Deciding on a spot for your coop is step one. Chickens don’t like the heat and will need shade during the hottest part of the day. Keep this in mind when you’re choosing a spot on your property or yard. One good location for a coop can be under a large deciduous tree where they will be able to keep cool in the summer afternoons and can bask in the sun during winter months when the leaves have fallen. It’s also a good idea to choose somewhere that can be easily accessed from your house. You will be visiting the coop routinely in order to refill their food and water, collect eggs and generally check up on them.

Size and Elevation

The general rule of thumb is that you need two to three square feet inside the coop for each bird and four to five square feet per bird in the run which is the fenced in area surrounding the coop. Depending on the breed of your chicken and how large they are, you may need to add more space. When in doubt it’s always best to have more space than not enough. Just like humans, chickens are prone to squabbling when they are in tight quarters for too long. A raised coop is more secure than one on the ground – it will prevent most predators from digging and burrowing underneath. Most coops are raised about one foot from the ground. This height will not only keep your chickens safe from predators but also provide additional shelter from the sun in the summer and any snow or sleet come winter.

Build the Frame

Now it’s time to build the frame of your coop. You can Google and find all kinds of plans and materials to use, but if you’re looking to save some money, simple 2x4’s work just fine. Woods such as cedar, redwood and cypress are recommended as they won’t rot as easily as others. Start by constructing a rectangular frame and cover it with plywood. You can also use plywood for the roof, or if you prefer, you can use a slab of tin for a tin roof. A chicken coop should be well ventilated and receive good air flow, so be sure to leave or drill a few small holes near the ceiling.

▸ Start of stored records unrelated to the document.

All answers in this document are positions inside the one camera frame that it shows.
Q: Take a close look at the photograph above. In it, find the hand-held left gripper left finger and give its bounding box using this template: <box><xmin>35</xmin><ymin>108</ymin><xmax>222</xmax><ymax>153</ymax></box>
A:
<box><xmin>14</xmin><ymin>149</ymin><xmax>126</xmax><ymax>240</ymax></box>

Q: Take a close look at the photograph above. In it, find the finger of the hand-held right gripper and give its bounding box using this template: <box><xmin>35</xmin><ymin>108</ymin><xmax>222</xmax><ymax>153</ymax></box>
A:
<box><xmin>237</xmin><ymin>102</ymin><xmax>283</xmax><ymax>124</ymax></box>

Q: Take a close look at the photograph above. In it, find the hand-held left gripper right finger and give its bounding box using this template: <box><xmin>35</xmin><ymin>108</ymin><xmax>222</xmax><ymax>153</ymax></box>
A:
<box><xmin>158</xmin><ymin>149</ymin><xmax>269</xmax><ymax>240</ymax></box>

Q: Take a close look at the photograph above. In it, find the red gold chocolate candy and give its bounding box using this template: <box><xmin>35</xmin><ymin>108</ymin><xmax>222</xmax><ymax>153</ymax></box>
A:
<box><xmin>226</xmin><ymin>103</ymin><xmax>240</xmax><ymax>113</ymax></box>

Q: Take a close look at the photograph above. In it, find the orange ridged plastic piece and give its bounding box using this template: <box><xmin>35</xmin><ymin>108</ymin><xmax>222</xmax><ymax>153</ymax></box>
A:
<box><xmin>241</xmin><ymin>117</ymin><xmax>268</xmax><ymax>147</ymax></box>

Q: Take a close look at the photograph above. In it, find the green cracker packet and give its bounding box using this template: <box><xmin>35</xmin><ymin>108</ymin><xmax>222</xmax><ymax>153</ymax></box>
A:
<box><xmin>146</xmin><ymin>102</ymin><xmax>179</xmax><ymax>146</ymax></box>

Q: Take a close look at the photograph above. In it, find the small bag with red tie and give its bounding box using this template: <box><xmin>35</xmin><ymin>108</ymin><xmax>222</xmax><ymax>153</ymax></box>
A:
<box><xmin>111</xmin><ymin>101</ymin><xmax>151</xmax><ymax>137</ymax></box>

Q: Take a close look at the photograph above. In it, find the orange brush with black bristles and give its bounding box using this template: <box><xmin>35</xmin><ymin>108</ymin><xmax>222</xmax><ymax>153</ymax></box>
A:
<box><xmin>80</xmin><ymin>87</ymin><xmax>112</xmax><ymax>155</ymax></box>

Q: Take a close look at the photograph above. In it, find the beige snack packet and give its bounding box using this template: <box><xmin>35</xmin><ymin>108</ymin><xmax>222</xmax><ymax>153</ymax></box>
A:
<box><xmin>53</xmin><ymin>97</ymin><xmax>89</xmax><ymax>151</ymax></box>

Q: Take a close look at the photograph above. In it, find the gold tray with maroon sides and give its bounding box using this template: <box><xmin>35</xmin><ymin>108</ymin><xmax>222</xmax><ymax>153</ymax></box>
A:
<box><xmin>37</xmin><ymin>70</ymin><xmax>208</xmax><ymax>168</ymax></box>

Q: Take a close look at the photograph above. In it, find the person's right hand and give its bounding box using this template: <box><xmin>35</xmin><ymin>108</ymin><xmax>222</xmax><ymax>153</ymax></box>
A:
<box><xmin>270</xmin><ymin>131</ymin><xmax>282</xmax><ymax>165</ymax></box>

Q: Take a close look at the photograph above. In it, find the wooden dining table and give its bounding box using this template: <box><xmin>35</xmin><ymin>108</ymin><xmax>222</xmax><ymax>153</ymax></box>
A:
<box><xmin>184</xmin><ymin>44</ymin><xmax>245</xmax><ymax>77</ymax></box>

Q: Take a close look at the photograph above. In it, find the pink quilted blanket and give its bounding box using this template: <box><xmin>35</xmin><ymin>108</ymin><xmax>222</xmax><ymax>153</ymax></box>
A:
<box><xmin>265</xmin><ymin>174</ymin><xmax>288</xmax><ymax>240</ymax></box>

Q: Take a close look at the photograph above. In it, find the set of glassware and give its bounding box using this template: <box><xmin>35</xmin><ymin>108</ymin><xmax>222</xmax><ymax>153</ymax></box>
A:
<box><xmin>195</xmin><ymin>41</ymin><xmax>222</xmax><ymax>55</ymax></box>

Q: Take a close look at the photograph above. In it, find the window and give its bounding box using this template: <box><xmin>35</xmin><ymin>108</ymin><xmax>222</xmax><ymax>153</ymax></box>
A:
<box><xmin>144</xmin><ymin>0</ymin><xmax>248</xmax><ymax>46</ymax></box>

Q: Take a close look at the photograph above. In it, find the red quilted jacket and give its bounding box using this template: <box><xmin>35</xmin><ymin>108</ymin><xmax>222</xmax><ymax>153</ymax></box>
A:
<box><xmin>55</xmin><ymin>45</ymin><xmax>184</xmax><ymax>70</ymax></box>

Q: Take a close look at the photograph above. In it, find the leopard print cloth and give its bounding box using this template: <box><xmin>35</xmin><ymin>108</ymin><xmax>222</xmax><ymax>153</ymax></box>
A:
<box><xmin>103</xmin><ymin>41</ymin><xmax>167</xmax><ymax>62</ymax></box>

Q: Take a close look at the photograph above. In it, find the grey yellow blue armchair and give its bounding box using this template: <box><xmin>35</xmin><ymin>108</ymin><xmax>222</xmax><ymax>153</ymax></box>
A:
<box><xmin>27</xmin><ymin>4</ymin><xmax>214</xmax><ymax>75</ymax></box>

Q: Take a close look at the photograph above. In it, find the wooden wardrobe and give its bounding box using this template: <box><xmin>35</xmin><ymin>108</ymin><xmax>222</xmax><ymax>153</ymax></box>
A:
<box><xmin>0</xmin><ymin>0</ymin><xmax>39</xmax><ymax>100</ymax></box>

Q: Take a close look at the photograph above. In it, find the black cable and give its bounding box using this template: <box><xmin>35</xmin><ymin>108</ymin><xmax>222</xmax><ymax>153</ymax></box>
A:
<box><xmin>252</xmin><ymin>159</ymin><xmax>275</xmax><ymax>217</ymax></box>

Next, construct a door for you and your chickens. This can easily be made from plywood and framed with 1x2’s. Add a latch that locks to keep predators out. Frame out your run outside the coop with 2x4’s and attach it to the wall of the coop. Use a piece of plywood to make a ramp for the chickens from the run into the coop. Don’t forget to wrap the run in chicken wire to keep it safe for them.

Equip the Inside

Begin with the flooring. Dirt floors can be easily breached by predators and wood floors can house mites and parasites. Instead, use a sheet of plywood and cover it with straw for easy cleanup. Using 2x2’s, build a roosting bar that runs along a wall and is a few feet above the ground. Chickens will always seek the highest point to sleep. Each bird requires around eight to 10 inches of space so keep that in mind when constructing.

The general rule for building nesting boxes is that you need one square foot box for every three birds. Ensure the boxes are lower than the roosting bar so your chickens won’t perch on them. Fill the boxes with straw to ensure they have a comfortable place to lay their eggs. If you’ll be running electricity to the coop, install the wiring and bulb, which will keep chickens warm in winter and help during nesting.

Inspect your newly built coop for any holes and cracks that a predator could enter. If you find any, plug them up with metal chicken wire. You can now introduce your chickens to their new home! After about six months with proper feeding and care, you will start reaping the benefits – eggs!